Trames vertes, trames bleues, quelle attitude adopter ?
On ne peut pas tout rejeter en bloc. Il me semble qu'il faudra faire des concessions pour accepter de classer les espaces "fonctionnels" en matière de biodiversité, et se concentrer sur ceux-ci. Il ne faut pas tomber dans l'écueil de tout vouloir protéger . L'inventaire exhaustif n'a pas d'intérêt à nos yeux, il doit être hiérarchisé.
Préserver les couloirs écologiques, c'est une chose, mais ne risque-t-on pas de devoir recréer ces continuités ?
Les corridors écologiques, trames vertes et bleues, qui doivent assurer la circulation des espèces entre les foyers de biodiversité, font l'objet d'une attention particulière. Il n'est pas exclu qu'on impose de recréer des continuités écologiques, lorsqu'elles n'existent pas. C'est tout à fait possible qu'on en arrive là.
La Chambre d'agriculture a donné un avis favorable à la communauté urbaine d'Alençon pour son SCOT (schéma de cohérence territoriale) ...
Nous avons donné un avis favorable sur ce SCOT, globalement satisfaisant en terme de choix d'aménagement du territoire, mais avec une réserve concernant les zones humides. L'inventaire exhaustif des zones humides n'a pas d'intérêt s'il n'est pas hiérarchisé. En revanche, nous sommes favorables à l'identification des zones humides sur les zones de projets, pour nous prémunir du principe des compensations. En effet, toute zone humide détruite par un projet de construction (ouvrage, habitat ou activité) devra être compensée jusqu'à deux fois l'emprise du projet.
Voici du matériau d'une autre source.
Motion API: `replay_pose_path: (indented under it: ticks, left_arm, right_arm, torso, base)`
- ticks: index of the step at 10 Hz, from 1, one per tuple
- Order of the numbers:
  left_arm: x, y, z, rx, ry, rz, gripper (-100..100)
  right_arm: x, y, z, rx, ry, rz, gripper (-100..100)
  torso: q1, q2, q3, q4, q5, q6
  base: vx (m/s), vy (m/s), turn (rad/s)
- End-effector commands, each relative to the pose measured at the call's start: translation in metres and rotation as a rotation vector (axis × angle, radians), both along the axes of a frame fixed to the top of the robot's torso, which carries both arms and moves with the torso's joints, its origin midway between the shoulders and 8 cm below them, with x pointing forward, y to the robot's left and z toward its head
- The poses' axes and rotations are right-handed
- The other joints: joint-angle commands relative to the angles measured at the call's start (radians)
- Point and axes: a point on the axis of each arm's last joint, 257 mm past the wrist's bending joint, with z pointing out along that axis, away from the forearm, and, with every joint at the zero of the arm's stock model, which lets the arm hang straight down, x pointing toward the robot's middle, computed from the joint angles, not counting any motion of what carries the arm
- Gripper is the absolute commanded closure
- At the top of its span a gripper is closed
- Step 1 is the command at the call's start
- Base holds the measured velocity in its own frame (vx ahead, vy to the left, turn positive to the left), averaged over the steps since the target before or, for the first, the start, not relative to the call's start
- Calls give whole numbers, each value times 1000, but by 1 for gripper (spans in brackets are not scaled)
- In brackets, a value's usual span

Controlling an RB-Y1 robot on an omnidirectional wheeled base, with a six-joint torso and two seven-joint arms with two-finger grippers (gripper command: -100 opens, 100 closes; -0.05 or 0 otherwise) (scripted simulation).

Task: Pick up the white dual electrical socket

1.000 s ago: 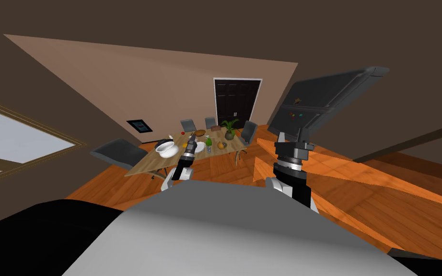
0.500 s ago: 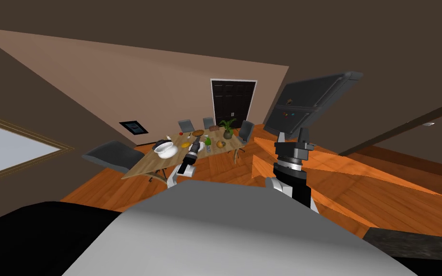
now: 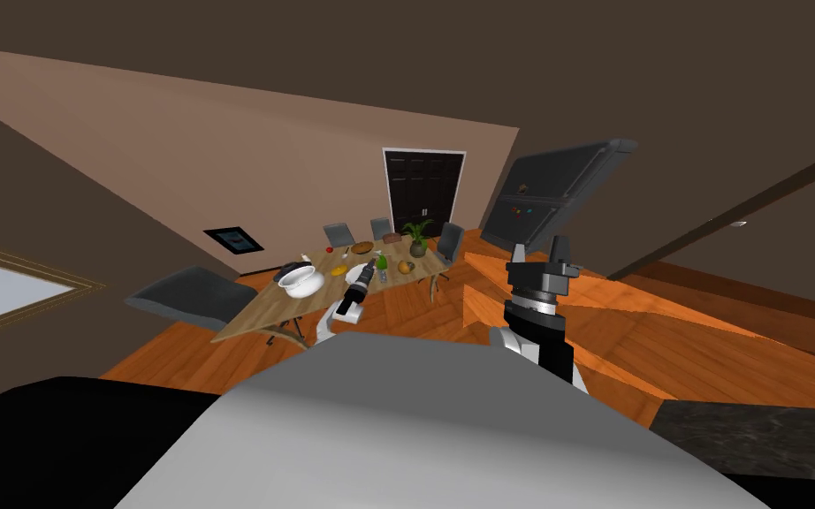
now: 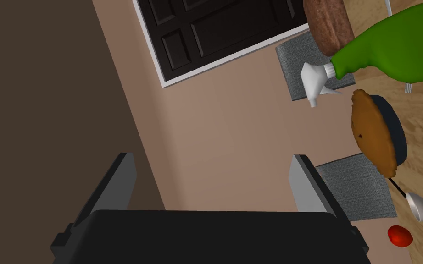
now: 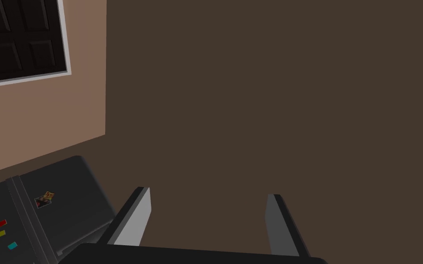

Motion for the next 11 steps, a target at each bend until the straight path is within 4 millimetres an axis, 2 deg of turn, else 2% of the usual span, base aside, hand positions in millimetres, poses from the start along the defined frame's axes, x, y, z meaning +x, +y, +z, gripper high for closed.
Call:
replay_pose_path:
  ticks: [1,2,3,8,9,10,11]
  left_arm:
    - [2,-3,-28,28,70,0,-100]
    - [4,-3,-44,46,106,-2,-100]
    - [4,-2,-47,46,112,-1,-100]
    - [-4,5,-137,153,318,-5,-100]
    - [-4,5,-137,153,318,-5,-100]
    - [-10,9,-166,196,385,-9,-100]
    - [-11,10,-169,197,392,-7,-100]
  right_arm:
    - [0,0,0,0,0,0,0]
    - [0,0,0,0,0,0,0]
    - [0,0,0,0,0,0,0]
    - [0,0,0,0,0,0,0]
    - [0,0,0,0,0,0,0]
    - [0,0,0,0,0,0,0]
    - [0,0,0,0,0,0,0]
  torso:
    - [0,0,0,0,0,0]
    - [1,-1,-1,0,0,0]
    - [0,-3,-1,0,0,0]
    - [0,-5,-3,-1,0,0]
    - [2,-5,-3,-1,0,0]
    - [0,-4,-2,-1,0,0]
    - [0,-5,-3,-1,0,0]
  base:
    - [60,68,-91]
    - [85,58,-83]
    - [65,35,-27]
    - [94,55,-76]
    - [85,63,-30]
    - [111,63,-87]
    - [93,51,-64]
En quoi le cas de Flers est-il emblématique ?
La Chambre d'agriculture s'est clairement positionnée lors de l'élaboration du PLUi de Flers. Consommation de l'espace agricole, remise en cause de la réciprocité et possibilité de construire à moins de 100 m d'une exploitation agricole, pas de concertation pour les haies et les zones humides... Le PLUi de Flers mixe à peu près toutes les problématiques que l'agriculture peut rencontrer face à un PLU. Le cas de Flers pose d'autant plus problème qu'il sera le premier PLU à l'échelle intercommunale approuvé sur le département de l'Orne. Il ne faudra pas qu'il fasse référence pour les 9 autres PLUi à venir. Prochaines étapes, l'enquête publique en mai-juin et la commission des sites et paysages.
Comment la profession peut-elle se mobiliser sur ces dossiers ?
10 PLU intercommunaux sont en cours de discussion ou d'élaboration. Le nombre de réunions engendrées est colossal. C'est pourquoi il est important que chaque agriculteur s'implique localement pour mailler tout le territoire. C'est un travail qui peut paraître fastidieux, mais l'enjeu est à la hauteur des contraintes qui menacent. Le contact avec les
élus des collectivités territoriales est primordial. Les PLU sont
des documents validés par les
élus. Malheureusement, comme dans le cas Flérien, ils peuvent avoir tendance à ne pas s'intéresser au dossier et à faire confiance aux "spécialistes" des bureaux d'étude. Ils ne voient pas forcément tous les enjeux. Il faut leur montrer les cas qui posent problème.